» INPUT DATA:
=======

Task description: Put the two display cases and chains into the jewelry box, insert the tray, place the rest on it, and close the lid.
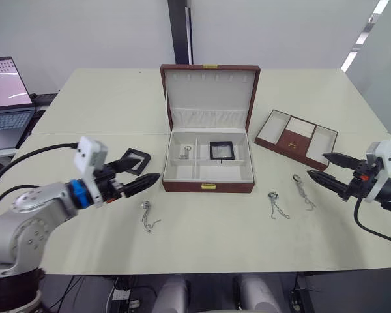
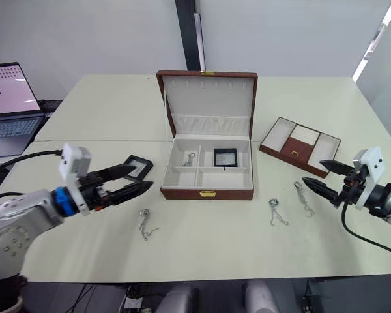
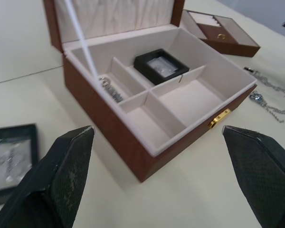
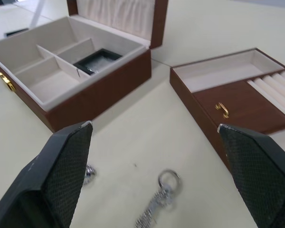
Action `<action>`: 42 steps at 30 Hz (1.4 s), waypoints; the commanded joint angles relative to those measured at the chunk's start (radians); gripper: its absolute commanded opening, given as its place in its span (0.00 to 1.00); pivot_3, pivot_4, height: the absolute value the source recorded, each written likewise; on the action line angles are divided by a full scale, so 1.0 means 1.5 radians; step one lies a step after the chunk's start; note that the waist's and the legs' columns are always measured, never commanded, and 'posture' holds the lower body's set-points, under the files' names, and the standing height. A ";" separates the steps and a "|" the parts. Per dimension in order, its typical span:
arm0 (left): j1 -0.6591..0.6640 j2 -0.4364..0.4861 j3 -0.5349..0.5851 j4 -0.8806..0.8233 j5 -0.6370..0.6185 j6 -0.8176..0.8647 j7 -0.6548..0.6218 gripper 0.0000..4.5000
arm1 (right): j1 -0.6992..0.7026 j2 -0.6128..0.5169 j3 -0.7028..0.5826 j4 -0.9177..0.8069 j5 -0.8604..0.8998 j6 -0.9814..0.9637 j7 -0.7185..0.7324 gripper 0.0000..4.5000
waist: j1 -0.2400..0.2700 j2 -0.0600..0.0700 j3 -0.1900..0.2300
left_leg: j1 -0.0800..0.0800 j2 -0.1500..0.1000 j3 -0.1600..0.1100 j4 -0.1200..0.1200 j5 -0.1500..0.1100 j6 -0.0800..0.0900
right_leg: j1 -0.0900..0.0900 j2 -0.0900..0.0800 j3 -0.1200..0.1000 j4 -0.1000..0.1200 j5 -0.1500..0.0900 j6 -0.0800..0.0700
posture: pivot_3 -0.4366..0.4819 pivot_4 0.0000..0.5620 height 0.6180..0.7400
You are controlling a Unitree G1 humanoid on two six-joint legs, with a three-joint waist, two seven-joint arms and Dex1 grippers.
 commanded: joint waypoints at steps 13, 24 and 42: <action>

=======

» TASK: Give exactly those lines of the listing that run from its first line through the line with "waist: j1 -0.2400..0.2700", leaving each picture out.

» EXERCISE RESPONSE:
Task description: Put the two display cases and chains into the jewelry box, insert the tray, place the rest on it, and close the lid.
Action `<action>`: 42 steps at 30 Hz (1.4 s), waypoints; the commanded joint angles relative to those measured at the chunk's start (radians); gripper: its absolute commanded opening, given as its place in its span (0.00 to 1.00); pivot_3, pivot_4, height: the absolute value the source recorded, each written likewise; on the action line angles are divided by a full scale, so 1.0 means 1.5 radians; step one lies a step after the chunk's start; note that the waist's and the legs' columns are always measured, never commanded, and 'posture' holds the lower body's set-points, under the files' names, and the standing height. A ";" separates the steps and a "|" the parts. Per dimension in order, its typical span:
arm0 (left): j1 -0.6591..0.6640 j2 -0.4364..0.4861 j3 -0.5349..0.5851 j4 -0.8806..0.8233 j5 -0.6370..0.6185 j6 -0.8176..0.8647 j7 -0.6548..0.6218 gripper 0.0000..4.5000
arm1 (right): j1 -0.6992..0.7026 j2 -0.6128..0.5169 j3 -0.7028..0.5826 j4 -0.9177..0.8069 j5 -0.8604..0.8998 j6 -0.9814..0.9637 j7 -0.7185..0.7324 gripper 0.0000..4.5000
waist: j1 -0.2400..0.2700 j2 -0.0600..0.0700 j3 -0.1900..0.2300

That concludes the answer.